**Task objective:**
Of the records that follow, copy only the lines from the line containing "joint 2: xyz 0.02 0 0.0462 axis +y" to the line containing "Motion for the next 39", both included, exactly as written.

**Given information:**
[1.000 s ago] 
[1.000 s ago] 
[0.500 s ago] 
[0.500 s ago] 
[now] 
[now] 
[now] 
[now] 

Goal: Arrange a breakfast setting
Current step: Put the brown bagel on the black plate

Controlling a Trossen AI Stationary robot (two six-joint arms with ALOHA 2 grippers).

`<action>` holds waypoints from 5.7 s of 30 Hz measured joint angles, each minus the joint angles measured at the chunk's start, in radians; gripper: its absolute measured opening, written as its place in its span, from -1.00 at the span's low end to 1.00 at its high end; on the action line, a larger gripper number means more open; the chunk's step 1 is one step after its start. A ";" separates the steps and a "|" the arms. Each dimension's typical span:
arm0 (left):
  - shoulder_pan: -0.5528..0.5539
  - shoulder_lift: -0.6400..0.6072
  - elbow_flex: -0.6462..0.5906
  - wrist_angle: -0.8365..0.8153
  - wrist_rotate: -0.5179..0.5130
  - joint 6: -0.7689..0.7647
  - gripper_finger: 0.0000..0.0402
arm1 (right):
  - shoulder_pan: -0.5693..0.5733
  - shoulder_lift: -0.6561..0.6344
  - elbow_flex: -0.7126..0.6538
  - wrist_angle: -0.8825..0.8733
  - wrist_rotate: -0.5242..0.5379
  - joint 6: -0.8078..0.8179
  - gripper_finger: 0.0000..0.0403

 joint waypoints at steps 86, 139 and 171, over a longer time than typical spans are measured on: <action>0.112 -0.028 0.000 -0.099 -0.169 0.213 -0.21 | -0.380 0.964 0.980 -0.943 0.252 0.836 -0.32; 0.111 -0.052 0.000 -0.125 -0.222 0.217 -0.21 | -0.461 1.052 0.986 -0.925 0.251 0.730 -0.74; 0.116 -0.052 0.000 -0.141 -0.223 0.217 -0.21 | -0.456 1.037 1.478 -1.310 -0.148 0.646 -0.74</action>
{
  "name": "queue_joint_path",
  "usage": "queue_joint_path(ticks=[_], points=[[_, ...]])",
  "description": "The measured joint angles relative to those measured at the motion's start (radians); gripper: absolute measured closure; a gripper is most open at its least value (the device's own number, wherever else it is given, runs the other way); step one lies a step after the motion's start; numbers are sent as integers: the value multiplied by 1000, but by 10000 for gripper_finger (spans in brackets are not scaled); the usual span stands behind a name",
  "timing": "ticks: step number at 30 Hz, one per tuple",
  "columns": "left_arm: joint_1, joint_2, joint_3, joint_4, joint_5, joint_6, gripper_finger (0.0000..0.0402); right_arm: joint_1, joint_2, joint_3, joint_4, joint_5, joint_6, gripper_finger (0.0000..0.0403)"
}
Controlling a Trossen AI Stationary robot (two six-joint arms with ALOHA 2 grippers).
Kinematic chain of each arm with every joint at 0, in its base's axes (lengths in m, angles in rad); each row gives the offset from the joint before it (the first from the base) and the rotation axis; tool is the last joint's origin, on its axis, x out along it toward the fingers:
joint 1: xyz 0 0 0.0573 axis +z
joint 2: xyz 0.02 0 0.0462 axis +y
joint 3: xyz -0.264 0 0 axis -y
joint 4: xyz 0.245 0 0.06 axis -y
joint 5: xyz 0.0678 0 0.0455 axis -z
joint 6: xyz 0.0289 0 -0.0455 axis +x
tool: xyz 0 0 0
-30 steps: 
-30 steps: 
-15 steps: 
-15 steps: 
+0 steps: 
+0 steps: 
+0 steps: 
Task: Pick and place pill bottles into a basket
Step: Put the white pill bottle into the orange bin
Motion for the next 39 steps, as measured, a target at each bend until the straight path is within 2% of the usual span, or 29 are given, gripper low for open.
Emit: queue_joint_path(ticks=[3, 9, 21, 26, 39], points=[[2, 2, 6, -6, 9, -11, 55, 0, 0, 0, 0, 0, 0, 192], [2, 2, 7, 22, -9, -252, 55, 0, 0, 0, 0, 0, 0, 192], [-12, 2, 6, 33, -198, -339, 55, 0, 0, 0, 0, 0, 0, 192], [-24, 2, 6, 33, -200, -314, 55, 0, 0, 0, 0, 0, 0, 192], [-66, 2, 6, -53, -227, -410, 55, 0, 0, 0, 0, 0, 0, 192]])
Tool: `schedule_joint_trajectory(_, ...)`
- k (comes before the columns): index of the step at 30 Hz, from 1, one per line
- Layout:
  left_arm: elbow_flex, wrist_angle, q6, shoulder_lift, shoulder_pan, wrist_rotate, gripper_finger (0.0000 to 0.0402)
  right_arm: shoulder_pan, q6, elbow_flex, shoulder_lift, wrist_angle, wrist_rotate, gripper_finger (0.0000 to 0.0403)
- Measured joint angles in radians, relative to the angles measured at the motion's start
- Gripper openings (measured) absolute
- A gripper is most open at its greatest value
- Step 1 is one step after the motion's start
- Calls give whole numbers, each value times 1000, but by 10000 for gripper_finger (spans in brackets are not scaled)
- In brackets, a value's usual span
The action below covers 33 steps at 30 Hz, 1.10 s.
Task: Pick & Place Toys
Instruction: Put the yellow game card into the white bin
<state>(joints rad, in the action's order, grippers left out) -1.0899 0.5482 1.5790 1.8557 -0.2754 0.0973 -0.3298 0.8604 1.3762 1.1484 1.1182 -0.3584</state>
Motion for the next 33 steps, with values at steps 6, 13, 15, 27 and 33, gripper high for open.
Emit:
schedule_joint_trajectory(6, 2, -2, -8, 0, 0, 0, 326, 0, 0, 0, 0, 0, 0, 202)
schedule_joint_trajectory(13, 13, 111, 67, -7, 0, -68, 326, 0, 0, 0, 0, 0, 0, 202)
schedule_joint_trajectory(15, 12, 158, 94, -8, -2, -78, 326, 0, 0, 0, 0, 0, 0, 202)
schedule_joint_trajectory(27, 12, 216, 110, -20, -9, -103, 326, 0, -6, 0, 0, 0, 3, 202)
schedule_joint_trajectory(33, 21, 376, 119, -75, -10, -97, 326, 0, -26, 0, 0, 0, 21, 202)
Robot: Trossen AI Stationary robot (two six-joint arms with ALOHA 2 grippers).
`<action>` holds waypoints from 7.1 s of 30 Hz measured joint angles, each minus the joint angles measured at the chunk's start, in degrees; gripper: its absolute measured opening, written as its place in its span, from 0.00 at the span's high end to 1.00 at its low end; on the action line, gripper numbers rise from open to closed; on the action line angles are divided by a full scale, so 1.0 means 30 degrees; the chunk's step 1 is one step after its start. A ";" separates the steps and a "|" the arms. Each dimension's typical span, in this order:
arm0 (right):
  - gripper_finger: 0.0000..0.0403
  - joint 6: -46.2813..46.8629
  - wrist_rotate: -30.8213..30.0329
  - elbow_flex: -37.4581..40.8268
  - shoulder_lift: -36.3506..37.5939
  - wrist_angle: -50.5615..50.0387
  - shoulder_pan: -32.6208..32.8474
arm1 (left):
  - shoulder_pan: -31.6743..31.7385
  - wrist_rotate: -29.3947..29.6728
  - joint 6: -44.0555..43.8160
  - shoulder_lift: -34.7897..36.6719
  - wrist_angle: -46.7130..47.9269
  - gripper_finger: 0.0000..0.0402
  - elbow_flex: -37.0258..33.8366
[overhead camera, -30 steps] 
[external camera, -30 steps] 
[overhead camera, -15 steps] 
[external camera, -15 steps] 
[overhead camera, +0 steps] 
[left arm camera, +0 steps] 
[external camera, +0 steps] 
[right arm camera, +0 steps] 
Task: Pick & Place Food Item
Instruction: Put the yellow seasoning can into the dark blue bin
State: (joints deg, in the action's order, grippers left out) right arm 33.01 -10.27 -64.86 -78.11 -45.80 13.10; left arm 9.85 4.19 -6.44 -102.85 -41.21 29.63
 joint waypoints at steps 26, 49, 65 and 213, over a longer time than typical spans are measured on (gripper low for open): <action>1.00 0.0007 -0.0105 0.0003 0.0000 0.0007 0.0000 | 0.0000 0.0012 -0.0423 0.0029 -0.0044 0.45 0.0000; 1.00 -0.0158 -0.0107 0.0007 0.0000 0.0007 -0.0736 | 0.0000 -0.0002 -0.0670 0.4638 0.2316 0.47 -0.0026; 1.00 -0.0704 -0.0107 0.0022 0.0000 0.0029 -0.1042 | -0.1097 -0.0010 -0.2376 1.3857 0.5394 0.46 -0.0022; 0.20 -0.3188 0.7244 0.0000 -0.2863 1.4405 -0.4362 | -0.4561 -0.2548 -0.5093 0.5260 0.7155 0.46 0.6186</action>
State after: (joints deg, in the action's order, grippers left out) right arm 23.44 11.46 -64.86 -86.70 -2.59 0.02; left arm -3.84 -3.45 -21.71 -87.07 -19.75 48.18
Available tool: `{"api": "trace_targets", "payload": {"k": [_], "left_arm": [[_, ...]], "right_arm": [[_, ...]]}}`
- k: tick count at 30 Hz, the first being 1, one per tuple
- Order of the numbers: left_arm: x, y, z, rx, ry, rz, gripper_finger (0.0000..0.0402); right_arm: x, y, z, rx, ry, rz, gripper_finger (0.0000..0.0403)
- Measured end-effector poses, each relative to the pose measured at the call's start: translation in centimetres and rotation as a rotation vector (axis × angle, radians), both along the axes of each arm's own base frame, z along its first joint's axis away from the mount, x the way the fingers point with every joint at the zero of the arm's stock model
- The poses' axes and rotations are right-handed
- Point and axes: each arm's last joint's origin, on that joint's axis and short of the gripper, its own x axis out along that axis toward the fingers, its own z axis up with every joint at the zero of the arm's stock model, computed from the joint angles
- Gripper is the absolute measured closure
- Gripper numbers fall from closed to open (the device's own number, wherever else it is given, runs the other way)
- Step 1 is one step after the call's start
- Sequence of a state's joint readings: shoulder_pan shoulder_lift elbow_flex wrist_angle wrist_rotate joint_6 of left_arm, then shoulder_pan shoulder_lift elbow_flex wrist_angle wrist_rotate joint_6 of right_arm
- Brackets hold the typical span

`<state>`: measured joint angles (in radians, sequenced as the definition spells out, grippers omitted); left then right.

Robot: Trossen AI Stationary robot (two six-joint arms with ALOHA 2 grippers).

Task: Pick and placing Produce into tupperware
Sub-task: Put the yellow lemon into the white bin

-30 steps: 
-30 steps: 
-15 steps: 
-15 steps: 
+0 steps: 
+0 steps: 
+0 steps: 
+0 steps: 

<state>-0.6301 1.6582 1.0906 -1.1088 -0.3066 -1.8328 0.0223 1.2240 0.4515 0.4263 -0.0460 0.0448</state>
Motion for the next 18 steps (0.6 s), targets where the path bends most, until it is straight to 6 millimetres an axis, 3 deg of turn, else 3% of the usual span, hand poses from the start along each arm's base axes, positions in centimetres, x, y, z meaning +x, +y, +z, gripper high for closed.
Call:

**Task result:**
joint 2: xyz 0.02 0 0.0462 axis +y
joint 3: xyz -0.264 0 0 axis -y
joint 4: xyz 0.245 0 0.06 axis -y
joint 5: xyz 0.0678 0 0.0455 axis -z
joint 6: xyz 0.0289 0 -0.0455 axis +x
tool: xyz 0 0 0
-30 steps: 
-30 steps: 
-15 steps: 
-15 steps: 
+0 steps: 
+0 steps: 
+0 steps: 
Task: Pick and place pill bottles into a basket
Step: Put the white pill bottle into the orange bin
Motion for the next 39 steps, as measured, a target at each bend until the straight path is within 2% of the usual span, or 29 are given, gripper low for open.

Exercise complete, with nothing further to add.